Ecosyste.ms: Awesome

An open API service indexing awesome lists of open source software.

https://github.com/sarus-tech/dp-xgboost


https://github.com/sarus-tech/dp-xgboost

Last synced: 2 days ago
JSON representation

Lists

README

        

[![DP-XGBoost-CI](https://github.com/sarus-tech/dp-xgboost/workflows/DP-XGBoost-CI/badge.svg?branch=master)](https://github.com/sarus-tech/dp-xgboost/actions)
[![Publish-Python-Package](https://github.com/sarus-tech/dp-xgboost/workflows/Publish-Python-Package/badge.svg?branch=master)](https://github.com/sarus-tech/dp-xgboost/actions)
![PyPI](https://img.shields.io/pypi/v/dp-xgboost)
![PyPI - Python Version](https://img.shields.io/pypi/pyversions/dp-xgboost)
![Twitter Follow](https://img.shields.io/twitter/follow/Sarus_tech?style=social)
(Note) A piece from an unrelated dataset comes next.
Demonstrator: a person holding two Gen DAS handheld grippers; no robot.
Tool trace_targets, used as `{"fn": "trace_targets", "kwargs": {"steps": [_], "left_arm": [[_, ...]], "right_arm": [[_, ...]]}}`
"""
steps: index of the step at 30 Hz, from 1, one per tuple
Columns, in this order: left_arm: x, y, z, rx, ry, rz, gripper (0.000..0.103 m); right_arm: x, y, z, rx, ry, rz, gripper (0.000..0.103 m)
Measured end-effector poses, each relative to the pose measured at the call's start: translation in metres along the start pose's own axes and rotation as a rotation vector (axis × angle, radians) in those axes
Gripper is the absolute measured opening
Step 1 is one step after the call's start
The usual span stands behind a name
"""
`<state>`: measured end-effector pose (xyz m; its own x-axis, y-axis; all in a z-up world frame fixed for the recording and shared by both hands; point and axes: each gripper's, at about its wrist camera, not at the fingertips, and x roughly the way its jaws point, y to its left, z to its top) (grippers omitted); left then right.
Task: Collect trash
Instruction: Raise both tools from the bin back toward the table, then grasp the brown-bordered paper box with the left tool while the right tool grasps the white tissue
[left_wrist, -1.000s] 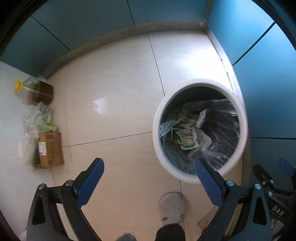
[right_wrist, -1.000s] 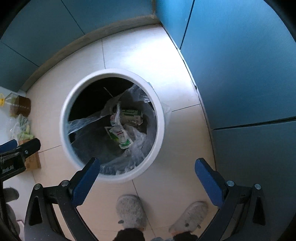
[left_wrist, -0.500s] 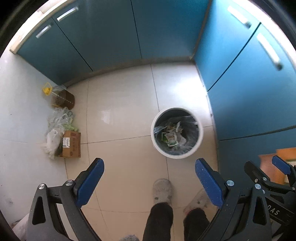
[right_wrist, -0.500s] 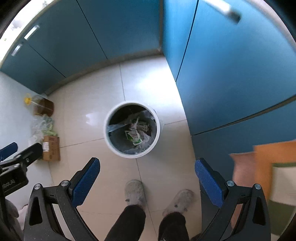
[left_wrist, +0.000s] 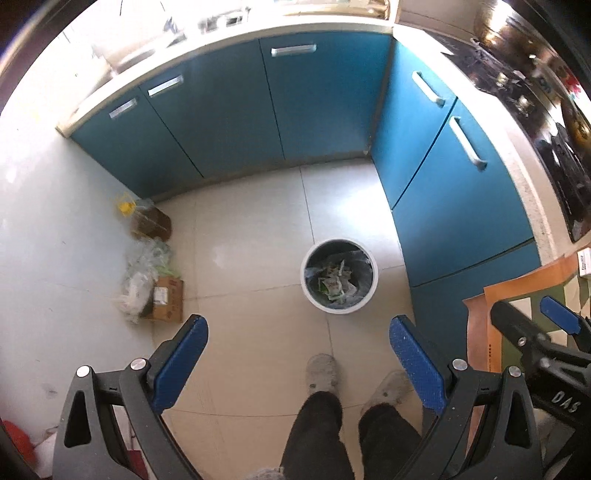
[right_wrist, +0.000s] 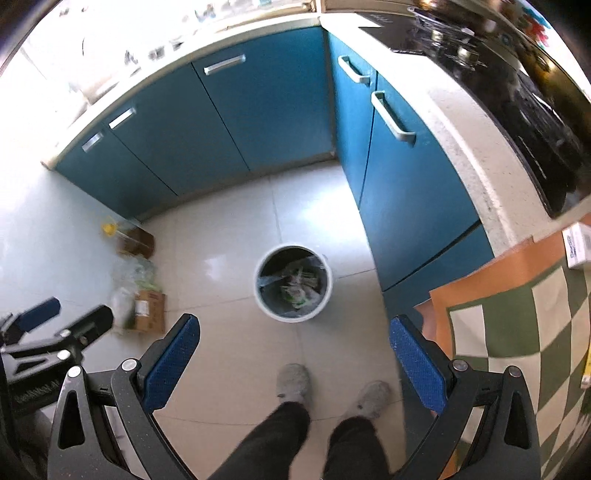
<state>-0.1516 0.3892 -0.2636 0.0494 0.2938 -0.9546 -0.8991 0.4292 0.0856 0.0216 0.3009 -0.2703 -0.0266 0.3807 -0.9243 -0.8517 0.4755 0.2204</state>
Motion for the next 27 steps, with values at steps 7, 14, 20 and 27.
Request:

# What is Sarus DP-XGBoost?

This is a fork of [XGBoost](https://github.com/dmlc/xgboost) that aims at adding differential-privacy to gradient boosted trees.

A detailed explanation of the theory and methods used can be found in:
[Grislain, Nicolas and Joan Gonzalvez. “DP-XGBoost: Private Machine Learning at Scale.” (2021).](https://arxiv.org/abs/2110.12770).

# Quick Start

You can start using `dp-xgboost` with the [following notebook](https://colab.research.google.com/github/sarus-tech/dp-xgboost/blob/master/sarus/python/DP_XGBoost_Getting_Started.ipynb).
Other Python examples which build a DP model are given in `sarus/python/`.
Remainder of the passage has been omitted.